Assignment:
Keep only the lines from the start of the data through the line containing "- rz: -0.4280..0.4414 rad", and output them exactly.

Dataset excerpt:
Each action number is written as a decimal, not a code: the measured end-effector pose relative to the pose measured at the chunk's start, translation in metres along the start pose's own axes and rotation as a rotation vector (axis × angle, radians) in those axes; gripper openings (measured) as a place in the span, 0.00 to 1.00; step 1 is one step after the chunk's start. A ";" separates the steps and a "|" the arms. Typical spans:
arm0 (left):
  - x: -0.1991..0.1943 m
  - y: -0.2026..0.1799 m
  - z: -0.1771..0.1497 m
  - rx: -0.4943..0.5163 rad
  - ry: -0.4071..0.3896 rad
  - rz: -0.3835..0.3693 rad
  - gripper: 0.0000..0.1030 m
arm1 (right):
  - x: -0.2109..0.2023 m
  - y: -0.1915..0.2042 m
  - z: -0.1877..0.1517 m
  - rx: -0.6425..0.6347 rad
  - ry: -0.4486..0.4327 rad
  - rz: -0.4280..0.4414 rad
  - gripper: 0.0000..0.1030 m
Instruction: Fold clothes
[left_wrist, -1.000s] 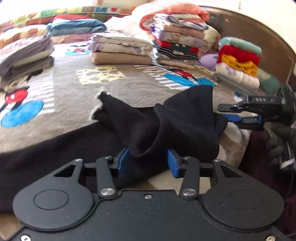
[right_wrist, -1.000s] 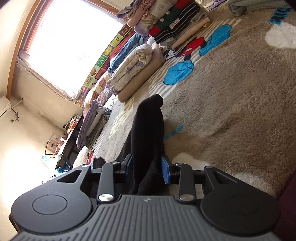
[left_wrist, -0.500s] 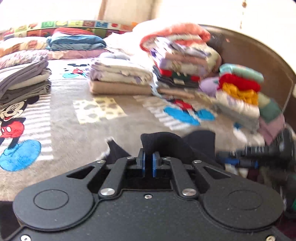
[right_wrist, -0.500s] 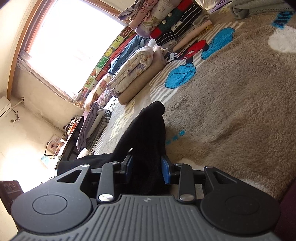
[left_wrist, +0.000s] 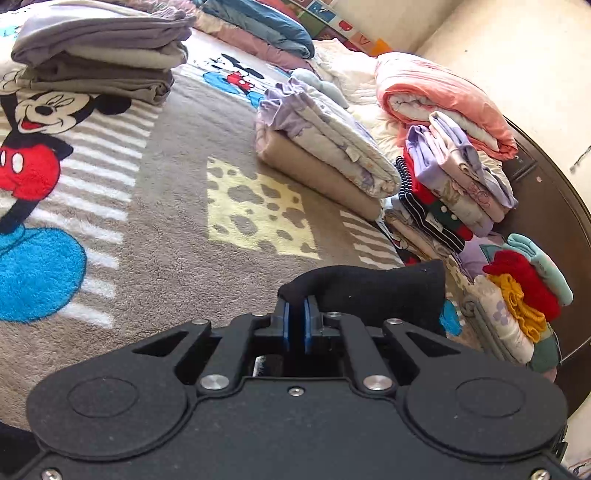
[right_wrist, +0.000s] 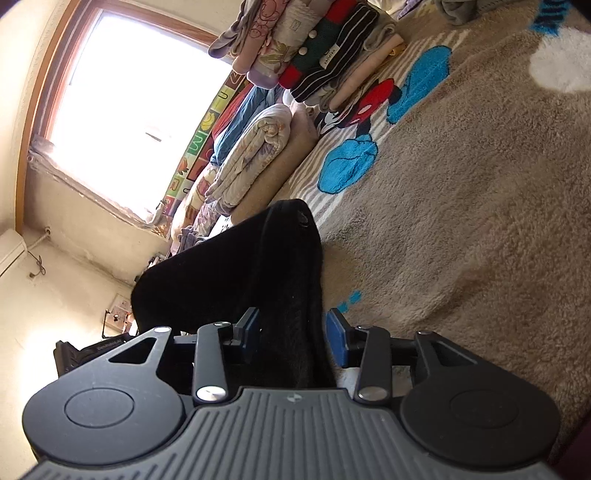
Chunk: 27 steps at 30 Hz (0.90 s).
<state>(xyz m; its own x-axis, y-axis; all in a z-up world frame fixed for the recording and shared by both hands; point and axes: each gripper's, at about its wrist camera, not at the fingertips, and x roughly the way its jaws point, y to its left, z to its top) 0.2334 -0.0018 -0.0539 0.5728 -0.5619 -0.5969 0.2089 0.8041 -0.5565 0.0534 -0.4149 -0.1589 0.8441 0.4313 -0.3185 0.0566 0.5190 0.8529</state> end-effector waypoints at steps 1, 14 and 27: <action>0.002 0.003 0.000 -0.012 0.003 0.009 0.05 | 0.003 -0.001 0.003 -0.002 -0.003 0.005 0.42; -0.020 0.032 -0.004 -0.058 -0.073 0.132 0.16 | 0.034 -0.008 0.038 -0.085 -0.054 0.018 0.42; -0.042 -0.020 -0.084 0.540 -0.041 0.159 0.44 | 0.047 -0.009 0.029 -0.132 -0.028 0.030 0.43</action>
<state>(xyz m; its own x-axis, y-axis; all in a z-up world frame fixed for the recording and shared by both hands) 0.1383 -0.0108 -0.0659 0.6586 -0.4266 -0.6199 0.4873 0.8695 -0.0806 0.1084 -0.4210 -0.1697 0.8590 0.4283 -0.2806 -0.0378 0.5995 0.7995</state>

Solution below:
Each action number is written as a decimal, not a code: the measured end-effector pose relative to the pose measured at the chunk's start, translation in metres along the start pose's own axes and rotation as a rotation vector (axis × angle, radians) in those axes; gripper openings (measured) as a place in the span, 0.00 to 1.00; step 1 is one step after the chunk's start. A ";" separates the steps and a "|" the arms. Typical spans:
arm0 (left):
  - x: -0.1991..0.1943 m
  - y: -0.2026..0.1799 m
  - z: -0.1771..0.1497 m
  - rx: -0.4943..0.5163 rad
  - ry: -0.4071..0.3896 rad
  - rz: -0.3835..0.3693 rad
  - gripper: 0.0000..0.1030 m
arm1 (right):
  - x: -0.2109..0.2023 m
  - y: -0.1915..0.2042 m
  - z: -0.1877..0.1517 m
  - rx: -0.6425..0.6347 rad
  - ry: -0.4486..0.4327 rad
  - rz: -0.4280..0.4414 rad

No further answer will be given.